● TASK TO CARRY OUT
Up to and including the line with "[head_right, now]", restate the material below word for word, beginning with its first line.

● DATASET CONTENT
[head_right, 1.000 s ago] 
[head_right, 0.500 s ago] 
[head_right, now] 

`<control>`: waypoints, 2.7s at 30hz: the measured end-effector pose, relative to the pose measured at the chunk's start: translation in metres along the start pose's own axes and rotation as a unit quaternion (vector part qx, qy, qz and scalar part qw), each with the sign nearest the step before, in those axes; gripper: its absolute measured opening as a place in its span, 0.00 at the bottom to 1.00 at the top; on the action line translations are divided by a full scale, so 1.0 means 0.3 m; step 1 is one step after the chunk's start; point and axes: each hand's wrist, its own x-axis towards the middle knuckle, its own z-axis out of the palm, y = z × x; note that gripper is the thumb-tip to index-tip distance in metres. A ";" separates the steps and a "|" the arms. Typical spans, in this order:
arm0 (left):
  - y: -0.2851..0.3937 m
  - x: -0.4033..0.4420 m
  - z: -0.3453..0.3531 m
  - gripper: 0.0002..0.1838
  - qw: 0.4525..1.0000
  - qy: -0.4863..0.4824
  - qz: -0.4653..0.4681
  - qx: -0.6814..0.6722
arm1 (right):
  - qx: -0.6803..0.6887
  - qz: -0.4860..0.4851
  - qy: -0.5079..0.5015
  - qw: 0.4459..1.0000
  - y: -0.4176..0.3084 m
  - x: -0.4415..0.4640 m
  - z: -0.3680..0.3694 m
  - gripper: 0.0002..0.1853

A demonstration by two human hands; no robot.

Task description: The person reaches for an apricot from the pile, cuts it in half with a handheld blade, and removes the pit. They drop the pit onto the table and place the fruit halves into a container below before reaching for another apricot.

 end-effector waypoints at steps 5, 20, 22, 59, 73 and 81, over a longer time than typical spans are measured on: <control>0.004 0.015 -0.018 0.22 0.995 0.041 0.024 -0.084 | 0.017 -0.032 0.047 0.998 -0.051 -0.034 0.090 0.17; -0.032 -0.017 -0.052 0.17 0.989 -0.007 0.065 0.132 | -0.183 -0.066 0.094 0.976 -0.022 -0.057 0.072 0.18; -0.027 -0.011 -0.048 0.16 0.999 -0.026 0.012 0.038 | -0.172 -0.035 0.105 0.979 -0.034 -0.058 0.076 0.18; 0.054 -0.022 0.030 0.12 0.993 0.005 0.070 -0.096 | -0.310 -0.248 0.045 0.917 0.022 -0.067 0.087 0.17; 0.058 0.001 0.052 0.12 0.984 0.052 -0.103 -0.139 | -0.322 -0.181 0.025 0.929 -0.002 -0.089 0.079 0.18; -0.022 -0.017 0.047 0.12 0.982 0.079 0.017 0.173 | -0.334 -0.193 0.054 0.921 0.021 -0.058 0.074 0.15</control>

● ANSWER BOX
[head_right, 1.000 s ago] 
[head_right, 0.500 s ago] 
[head_right, now] 

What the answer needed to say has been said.